Copy out each line of the listing that has the word "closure" in it.

Top of SOURCE MATERIAL

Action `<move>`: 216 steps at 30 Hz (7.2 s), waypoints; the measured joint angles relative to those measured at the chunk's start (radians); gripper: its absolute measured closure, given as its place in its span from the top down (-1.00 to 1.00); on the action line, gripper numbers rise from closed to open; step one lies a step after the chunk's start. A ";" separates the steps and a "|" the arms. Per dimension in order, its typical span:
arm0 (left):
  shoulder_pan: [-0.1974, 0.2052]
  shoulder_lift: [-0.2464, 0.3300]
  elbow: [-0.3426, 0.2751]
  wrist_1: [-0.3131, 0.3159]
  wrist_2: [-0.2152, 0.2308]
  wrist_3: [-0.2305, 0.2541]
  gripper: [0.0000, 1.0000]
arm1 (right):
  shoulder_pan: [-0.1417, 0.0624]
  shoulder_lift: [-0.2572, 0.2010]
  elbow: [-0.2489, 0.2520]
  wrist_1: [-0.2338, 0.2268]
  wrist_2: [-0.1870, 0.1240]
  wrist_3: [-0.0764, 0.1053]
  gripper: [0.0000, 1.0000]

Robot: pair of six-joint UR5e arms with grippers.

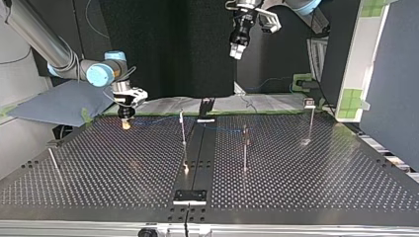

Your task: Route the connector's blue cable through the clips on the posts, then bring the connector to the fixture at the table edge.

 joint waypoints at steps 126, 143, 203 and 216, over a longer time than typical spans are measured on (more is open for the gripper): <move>0.077 0.000 0.038 -0.125 0.002 0.044 1.00 | -0.368 -0.279 -0.063 0.266 -0.323 -0.125 -0.96; 0.082 -0.001 0.041 -0.126 0.001 0.045 1.00 | -0.377 -0.247 -0.087 0.289 -0.337 -0.136 -0.96; 0.085 -0.001 0.060 -0.155 -0.015 0.069 1.00 | -0.379 -0.225 -0.120 0.266 -0.418 -0.140 -0.96; 0.085 -0.001 0.060 -0.155 -0.015 0.069 1.00 | -0.378 -0.223 -0.127 0.265 -0.427 -0.140 -0.96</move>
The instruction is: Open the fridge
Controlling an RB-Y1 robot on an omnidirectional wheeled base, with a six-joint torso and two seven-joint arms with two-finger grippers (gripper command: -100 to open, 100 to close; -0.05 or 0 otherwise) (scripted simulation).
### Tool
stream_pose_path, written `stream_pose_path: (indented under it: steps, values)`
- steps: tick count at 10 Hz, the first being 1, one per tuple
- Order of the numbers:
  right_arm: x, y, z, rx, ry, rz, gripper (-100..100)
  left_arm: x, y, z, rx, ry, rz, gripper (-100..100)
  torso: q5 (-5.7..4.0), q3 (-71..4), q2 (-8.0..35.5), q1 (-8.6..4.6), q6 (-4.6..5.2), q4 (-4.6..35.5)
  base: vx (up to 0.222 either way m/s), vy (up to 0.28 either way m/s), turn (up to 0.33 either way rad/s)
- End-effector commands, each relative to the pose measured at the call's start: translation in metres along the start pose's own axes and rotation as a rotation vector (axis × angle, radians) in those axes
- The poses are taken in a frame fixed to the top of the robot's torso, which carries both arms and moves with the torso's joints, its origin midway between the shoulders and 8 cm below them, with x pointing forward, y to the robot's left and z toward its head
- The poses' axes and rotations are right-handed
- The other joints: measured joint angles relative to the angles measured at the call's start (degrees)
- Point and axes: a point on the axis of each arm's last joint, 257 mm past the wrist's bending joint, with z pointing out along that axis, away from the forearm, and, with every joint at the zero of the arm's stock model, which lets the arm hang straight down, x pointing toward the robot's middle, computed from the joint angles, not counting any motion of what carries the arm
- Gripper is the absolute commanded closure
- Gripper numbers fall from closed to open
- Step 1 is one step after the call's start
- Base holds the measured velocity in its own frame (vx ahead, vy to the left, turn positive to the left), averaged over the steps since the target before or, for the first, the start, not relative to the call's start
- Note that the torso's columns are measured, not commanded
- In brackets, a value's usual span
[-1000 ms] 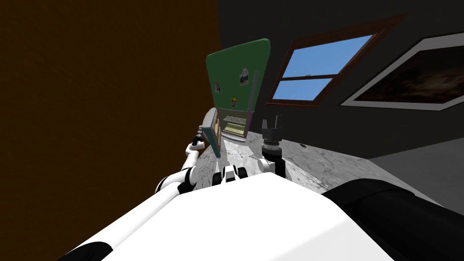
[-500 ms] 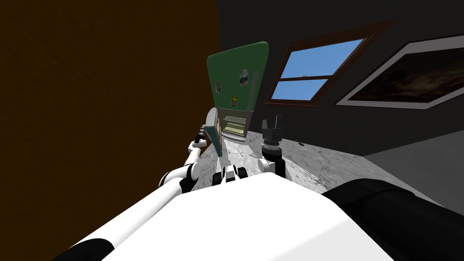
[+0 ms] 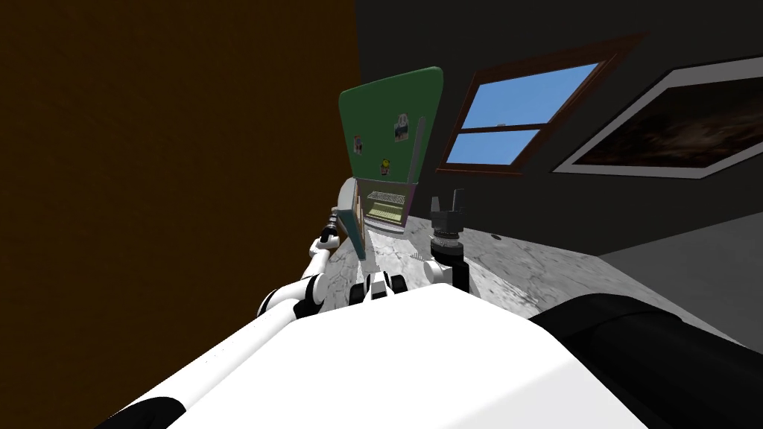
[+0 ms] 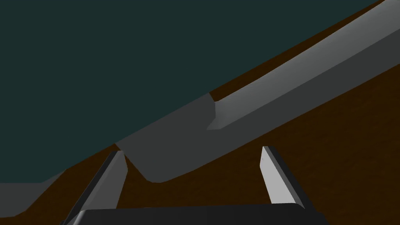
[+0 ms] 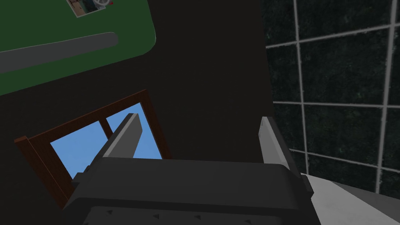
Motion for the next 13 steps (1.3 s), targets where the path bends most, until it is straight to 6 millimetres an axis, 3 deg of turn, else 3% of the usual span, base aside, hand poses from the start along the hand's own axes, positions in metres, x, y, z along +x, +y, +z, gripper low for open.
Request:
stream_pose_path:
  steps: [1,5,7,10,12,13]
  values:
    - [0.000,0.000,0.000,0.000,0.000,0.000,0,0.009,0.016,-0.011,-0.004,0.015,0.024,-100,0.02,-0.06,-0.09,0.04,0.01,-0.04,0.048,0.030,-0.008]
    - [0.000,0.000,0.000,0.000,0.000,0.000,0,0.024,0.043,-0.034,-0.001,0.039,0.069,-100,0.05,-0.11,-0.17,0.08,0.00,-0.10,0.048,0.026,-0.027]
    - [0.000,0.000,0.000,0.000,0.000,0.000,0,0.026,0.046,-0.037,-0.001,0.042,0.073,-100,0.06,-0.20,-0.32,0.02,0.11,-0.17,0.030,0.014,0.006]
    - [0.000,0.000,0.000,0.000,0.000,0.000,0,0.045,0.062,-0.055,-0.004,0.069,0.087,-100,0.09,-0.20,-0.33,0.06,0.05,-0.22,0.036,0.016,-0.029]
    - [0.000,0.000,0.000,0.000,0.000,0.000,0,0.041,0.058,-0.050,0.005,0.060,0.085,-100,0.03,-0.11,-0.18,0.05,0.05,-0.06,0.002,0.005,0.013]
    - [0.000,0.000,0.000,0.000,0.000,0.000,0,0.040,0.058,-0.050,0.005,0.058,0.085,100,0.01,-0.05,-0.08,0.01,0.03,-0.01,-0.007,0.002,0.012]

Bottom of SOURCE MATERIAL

REPLY:
Action `<move>`: 216 steps at 30 Hz (7.2 s), waypoints; the measured joint angles relative to those measured at the chunk's start (radians); gripper: its absolute measured closure, given as its place in its span from the top down (-1.00 to 1.00); on the action line, gripper numbers rise from closed to open; step one lies a step after the chunk's start. A ";" separates the steps and a "|" the arms. Per dimension in order, its typical span:
- Gripper is the absolute commanded closure

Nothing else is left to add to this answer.